Required action
All entries need to be written out verbatim, with pictures omitted.

Dataset excerpts:
━━━━━━━━

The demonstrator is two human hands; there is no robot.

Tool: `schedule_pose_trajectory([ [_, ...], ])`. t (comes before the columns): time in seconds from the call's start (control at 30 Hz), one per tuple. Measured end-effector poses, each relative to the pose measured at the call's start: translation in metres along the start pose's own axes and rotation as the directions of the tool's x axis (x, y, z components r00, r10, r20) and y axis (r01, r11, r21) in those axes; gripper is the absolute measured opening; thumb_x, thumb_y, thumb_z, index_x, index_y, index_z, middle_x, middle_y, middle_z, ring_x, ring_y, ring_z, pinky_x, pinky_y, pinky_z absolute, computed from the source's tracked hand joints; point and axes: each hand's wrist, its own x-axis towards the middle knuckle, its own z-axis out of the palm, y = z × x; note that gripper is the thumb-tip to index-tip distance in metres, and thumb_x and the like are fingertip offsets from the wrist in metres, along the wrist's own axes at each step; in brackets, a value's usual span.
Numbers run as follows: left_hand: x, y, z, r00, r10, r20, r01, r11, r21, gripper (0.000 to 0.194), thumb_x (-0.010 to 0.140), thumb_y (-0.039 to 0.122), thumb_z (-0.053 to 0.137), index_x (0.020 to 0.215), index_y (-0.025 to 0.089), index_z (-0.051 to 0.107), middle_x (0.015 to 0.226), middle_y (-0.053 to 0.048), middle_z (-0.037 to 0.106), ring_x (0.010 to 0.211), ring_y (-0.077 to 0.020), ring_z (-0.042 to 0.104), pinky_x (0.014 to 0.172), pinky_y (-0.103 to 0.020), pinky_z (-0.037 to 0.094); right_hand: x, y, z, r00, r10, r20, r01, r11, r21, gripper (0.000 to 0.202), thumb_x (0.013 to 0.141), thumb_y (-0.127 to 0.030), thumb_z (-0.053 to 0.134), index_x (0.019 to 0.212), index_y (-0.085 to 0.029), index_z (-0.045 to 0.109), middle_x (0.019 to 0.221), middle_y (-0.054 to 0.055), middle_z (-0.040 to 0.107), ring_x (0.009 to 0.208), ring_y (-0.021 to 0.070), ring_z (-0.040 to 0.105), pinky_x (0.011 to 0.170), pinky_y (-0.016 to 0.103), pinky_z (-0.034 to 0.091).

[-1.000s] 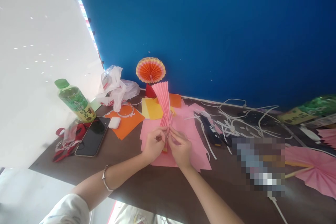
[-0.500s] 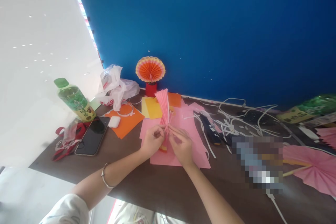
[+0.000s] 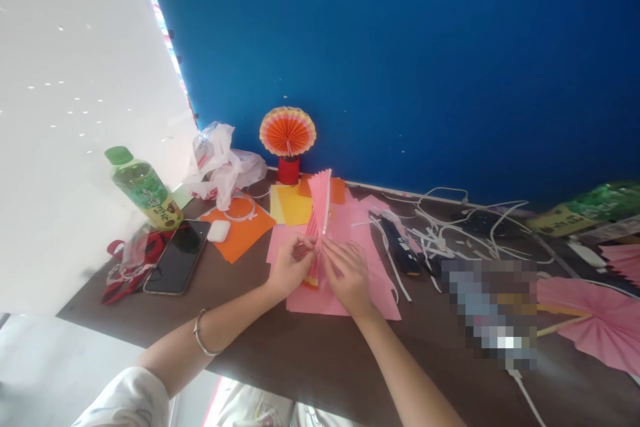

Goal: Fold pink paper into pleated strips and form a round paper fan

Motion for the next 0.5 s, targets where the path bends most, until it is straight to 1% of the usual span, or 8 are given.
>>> schedule_pose_trajectory([
  [0.23, 0.0010, -0.0007, -0.0003, 1.000, 0.003, 0.005, -0.003, 1.000, -0.010, 0.025, 0.074, 0.031, 0.066, 0.070, 0.018, 0.046, 0.093, -0.007, 0.066, 0.093, -0.0181, 0.063, 0.083, -0.033, 0.048, -0.0005, 0.0011, -0.0017, 0.999, -0.041, 0.003, 0.041, 0.999, -0.017, 0.022, 0.080, -0.010, 0.054, 0.097, -0.021, 0.064, 0.096, 0.006, 0.071, 0.086, 0.0189, 0.065, 0.086, 0.041, 0.044],
  [0.4, 0.0002, 0.0000, 0.0005, 1.000, 0.006, 0.005, -0.005, 0.999, -0.041, 0.025, 0.071, 0.030, 0.069, 0.069, 0.018, 0.048, 0.091, -0.007, 0.066, 0.093, -0.0186, 0.063, 0.085, -0.034, 0.047, -0.0001, 0.0009, -0.0022, 1.000, -0.014, -0.019, 0.014, 1.000, 0.019, 0.022, 0.081, -0.008, 0.052, 0.095, -0.020, 0.063, 0.096, 0.006, 0.071, 0.087, 0.0183, 0.065, 0.086, 0.040, 0.045],
  [0.5, 0.0002, 0.0001, 0.0008, 1.000, -0.007, 0.013, 0.008, 0.998, -0.060, 0.023, 0.070, 0.031, 0.070, 0.070, 0.017, 0.051, 0.088, -0.006, 0.067, 0.093, -0.0187, 0.063, 0.087, -0.035, 0.046, 0.0008, 0.0007, -0.0042, 0.999, -0.022, -0.028, 0.023, 0.999, 0.035, 0.021, 0.080, -0.009, 0.055, 0.095, -0.020, 0.063, 0.095, 0.006, 0.071, 0.089, 0.0185, 0.064, 0.087, 0.040, 0.045],
])
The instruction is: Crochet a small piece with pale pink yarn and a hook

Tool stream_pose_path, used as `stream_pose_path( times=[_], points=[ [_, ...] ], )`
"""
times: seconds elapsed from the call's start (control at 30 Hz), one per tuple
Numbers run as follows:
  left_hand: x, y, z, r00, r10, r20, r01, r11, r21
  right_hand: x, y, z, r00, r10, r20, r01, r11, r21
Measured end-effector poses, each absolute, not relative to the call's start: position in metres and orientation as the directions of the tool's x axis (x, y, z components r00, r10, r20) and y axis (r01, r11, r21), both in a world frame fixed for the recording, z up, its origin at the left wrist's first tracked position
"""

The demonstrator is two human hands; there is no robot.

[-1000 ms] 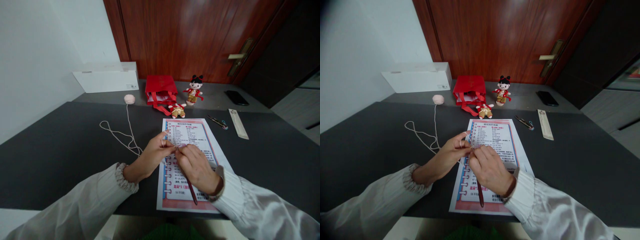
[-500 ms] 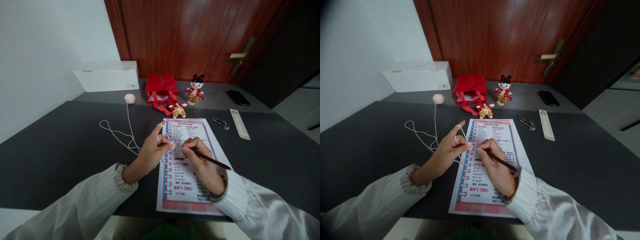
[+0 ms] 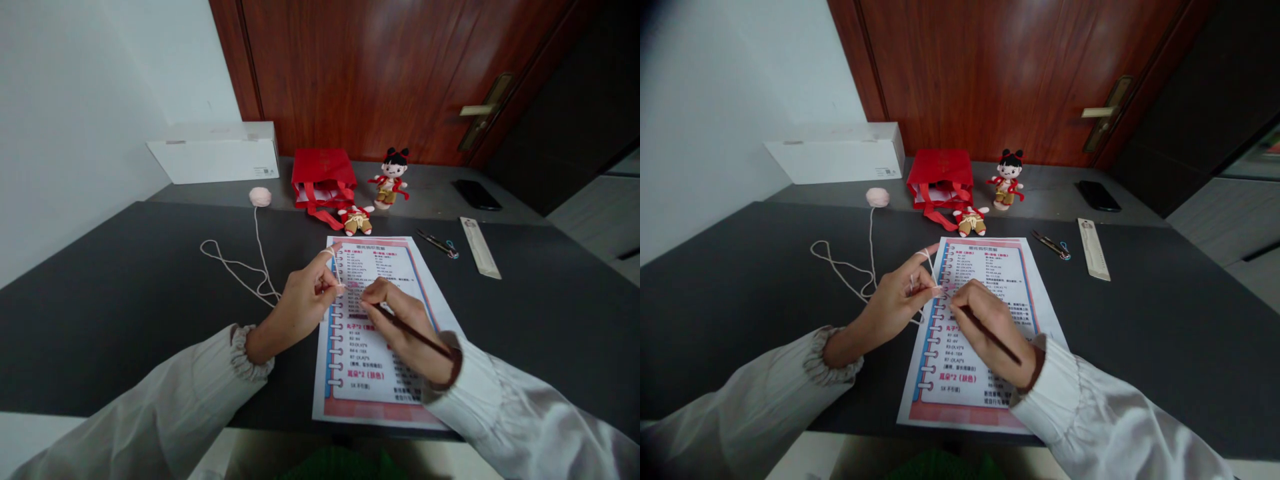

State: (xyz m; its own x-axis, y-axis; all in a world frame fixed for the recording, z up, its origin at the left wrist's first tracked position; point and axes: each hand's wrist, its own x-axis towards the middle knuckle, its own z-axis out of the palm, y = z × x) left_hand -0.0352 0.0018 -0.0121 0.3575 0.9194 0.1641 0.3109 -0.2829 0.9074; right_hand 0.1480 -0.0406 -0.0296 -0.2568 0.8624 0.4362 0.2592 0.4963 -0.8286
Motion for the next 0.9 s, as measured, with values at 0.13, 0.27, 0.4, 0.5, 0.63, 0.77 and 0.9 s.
stream_pose_path(
  times=[0.13,0.27,0.4,0.5,0.63,0.77,0.9],
  points=[
    [-0.035,0.003,-0.012,0.379,0.913,0.153,0.289,-0.274,0.918,0.149,-0.031,-0.032,-0.095,0.969,0.227,0.041,0.232,-0.972],
    [-0.035,0.004,-0.013,0.393,0.913,0.109,0.237,-0.215,0.948,0.149,-0.025,-0.028,-0.128,0.987,0.096,-0.198,0.070,-0.978],
    [-0.034,0.005,-0.015,0.398,0.913,0.085,0.205,-0.178,0.962,0.147,-0.026,-0.024,-0.150,0.989,0.013,-0.369,-0.044,-0.928],
    [-0.033,0.004,-0.015,0.412,0.909,0.065,0.171,-0.147,0.974,0.145,-0.027,-0.024,-0.167,0.986,-0.022,-0.413,-0.090,-0.906],
    [-0.031,0.003,-0.014,0.430,0.903,0.004,0.124,-0.063,0.990,0.144,-0.027,-0.028,-0.174,0.984,0.025,-0.377,-0.044,-0.925],
    [-0.029,0.001,-0.013,0.438,0.896,-0.075,0.026,0.071,0.997,0.147,-0.031,-0.032,-0.122,0.963,0.240,-0.088,0.231,-0.969],
    [-0.027,-0.002,-0.015,0.443,0.892,-0.094,0.000,0.106,0.994,0.149,-0.035,-0.036,-0.337,0.730,0.594,0.333,0.683,-0.650]
  ],
)
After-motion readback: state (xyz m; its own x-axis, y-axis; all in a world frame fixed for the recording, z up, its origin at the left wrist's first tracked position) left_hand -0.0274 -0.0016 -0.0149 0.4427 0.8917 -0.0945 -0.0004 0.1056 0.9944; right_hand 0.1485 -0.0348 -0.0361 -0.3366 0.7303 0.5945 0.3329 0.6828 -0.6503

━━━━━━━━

Final answer
The demonstrator is two human hands; there is no robot.

Tool: `schedule_pose_trajectory([ [_, ...], ])`. t (comes before the columns): time in seconds from the call's start (control at 30 Hz), one per tuple. Measured end-effector poses, each relative to the pose measured at the call's start: translation in metres along the start pose's own axes and rotation as the directions of the tool's x axis (x, y, z components r00, r10, r20) and y axis (r01, r11, r21) in those axes; gripper is the absolute measured opening; thumb_x, thumb_y, thumb_z, index_x, index_y, index_z, middle_x, middle_y, middle_z, ring_x, ring_y, ring_z, pinky_x, pinky_y, pinky_z absolute, computed from the source's tracked hand joints; point and axes: each hand's wrist, its own x-axis towards the middle knuckle, its own z-axis out of the palm, y = z × x; note that gripper is the thumb-tip to index-tip distance in metres, and thumb_x and the like are fingertip offsets from the wrist in metres, along the wrist's own axes at each step; in brackets, a value's usual span.
Numbers run as follows: left_hand: x, y, z, r00, r10, r20, r01, r11, r21, gripper (0.000 to 0.194), thumb_x (-0.010 to 0.140), thumb_y (-0.039 to 0.122), thumb_z (-0.053 to 0.137), index_x (0.020 to 0.215), index_y (-0.025 to 0.089), index_z (-0.051 to 0.107), middle_x (0.015 to 0.226), middle_y (-0.053 to 0.048), middle_z (-0.037 to 0.106), ring_x (0.010 to 0.211), ring_y (-0.077 to 0.020), ring_z (-0.042 to 0.104), pinky_x (0.014 to 0.172), pinky_y (-0.103 to 0.020), pinky_z (-0.037 to 0.094); right_hand: x, y, z, r00, r10, r20, r01, r11, r21, gripper (0.000 to 0.202), thumb_x (0.013 to 0.141), thumb_y (-0.127 to 0.030), thumb_z (-0.053 to 0.134), index_x (0.019 to 0.212), index_y (-0.085 to 0.029), index_z (-0.045 to 0.109), middle_x (0.019 to 0.221), middle_y (-0.054 to 0.055), middle_z (-0.040 to 0.107), ring_x (0.009 to 0.208), ring_y (-0.021 to 0.070), ring_z (-0.040 to 0.105), pinky_x (0.011 to 0.170), pinky_y (-0.016 to 0.103), pinky_z (-0.034 to 0.091).

[-1.000s] 
[-0.500s] 
[+0.000s] 

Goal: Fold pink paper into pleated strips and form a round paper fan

Motion for the next 0.5 s, targets where the path bends most, until it is straight to 1% of the usual span, or 8 are given.
>>> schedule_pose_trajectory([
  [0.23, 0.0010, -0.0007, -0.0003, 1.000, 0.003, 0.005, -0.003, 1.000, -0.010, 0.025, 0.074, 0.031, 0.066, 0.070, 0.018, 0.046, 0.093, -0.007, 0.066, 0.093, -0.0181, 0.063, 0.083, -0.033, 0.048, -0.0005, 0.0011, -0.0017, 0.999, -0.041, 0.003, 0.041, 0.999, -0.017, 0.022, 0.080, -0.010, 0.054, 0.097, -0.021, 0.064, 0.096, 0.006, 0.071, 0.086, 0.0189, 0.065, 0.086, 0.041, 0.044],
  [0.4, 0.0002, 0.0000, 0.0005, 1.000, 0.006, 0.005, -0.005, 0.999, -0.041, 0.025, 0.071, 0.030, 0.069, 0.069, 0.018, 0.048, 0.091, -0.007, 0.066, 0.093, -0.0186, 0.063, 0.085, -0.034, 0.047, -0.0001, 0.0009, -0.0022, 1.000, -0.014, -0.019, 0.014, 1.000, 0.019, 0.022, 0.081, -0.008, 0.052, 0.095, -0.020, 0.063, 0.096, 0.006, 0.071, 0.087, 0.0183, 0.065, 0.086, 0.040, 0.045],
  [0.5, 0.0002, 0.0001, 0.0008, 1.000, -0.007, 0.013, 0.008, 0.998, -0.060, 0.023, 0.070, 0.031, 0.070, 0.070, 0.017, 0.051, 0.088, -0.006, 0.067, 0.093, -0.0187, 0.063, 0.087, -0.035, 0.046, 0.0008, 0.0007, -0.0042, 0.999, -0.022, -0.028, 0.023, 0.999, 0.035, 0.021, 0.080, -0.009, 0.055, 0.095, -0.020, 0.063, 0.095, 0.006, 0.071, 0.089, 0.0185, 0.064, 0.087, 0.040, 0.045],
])
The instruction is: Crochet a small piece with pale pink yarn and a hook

Tool stream_pose_path, used as `stream_pose_path( times=[_], points=[ [_, ...] ], )`
"""
times: seconds elapsed from the call's start (control at 30 Hz), one per tuple
Numbers run as follows:
  left_hand: x, y, z, r00, r10, r20, r01, r11, r21
  right_hand: x, y, z, r00, r10, r20, r01, r11, r21
Measured end-effector poses, each absolute, not relative to the call's start: position in metres and orientation as the directions of the tool's x axis (x, y, z components r00, r10, r20) and y axis (r01, r11, r21), both in a world frame fixed for the recording, z up, its origin at the left wrist's first tracked position
"""

The demonstrator is two human hands; there is no robot.

[-1000 ms] 
[-500 ms] 
[+0 ms] 

State: (xyz m; its own x-axis, y-axis; all in a world frame fixed for the recording, z up, its origin at the left wrist's first tracked position; point and axes: each hand's wrist, its own x-axis towards the middle knuckle, its own z-axis out of the palm, y = z × x) left_hand -0.0352 0.0018 -0.0121 0.3575 0.9194 0.1641 0.3109 -0.2829 0.9074; right_hand 0.1480 -0.0406 -0.0296 -0.2568 0.8624 0.4362 0.2592 0.4963 -0.8286
Motion for the next 0.9 s, as measured, with values at 0.13, 0.27, 0.4, 0.5, 0.63, 0.77 and 0.9 s.
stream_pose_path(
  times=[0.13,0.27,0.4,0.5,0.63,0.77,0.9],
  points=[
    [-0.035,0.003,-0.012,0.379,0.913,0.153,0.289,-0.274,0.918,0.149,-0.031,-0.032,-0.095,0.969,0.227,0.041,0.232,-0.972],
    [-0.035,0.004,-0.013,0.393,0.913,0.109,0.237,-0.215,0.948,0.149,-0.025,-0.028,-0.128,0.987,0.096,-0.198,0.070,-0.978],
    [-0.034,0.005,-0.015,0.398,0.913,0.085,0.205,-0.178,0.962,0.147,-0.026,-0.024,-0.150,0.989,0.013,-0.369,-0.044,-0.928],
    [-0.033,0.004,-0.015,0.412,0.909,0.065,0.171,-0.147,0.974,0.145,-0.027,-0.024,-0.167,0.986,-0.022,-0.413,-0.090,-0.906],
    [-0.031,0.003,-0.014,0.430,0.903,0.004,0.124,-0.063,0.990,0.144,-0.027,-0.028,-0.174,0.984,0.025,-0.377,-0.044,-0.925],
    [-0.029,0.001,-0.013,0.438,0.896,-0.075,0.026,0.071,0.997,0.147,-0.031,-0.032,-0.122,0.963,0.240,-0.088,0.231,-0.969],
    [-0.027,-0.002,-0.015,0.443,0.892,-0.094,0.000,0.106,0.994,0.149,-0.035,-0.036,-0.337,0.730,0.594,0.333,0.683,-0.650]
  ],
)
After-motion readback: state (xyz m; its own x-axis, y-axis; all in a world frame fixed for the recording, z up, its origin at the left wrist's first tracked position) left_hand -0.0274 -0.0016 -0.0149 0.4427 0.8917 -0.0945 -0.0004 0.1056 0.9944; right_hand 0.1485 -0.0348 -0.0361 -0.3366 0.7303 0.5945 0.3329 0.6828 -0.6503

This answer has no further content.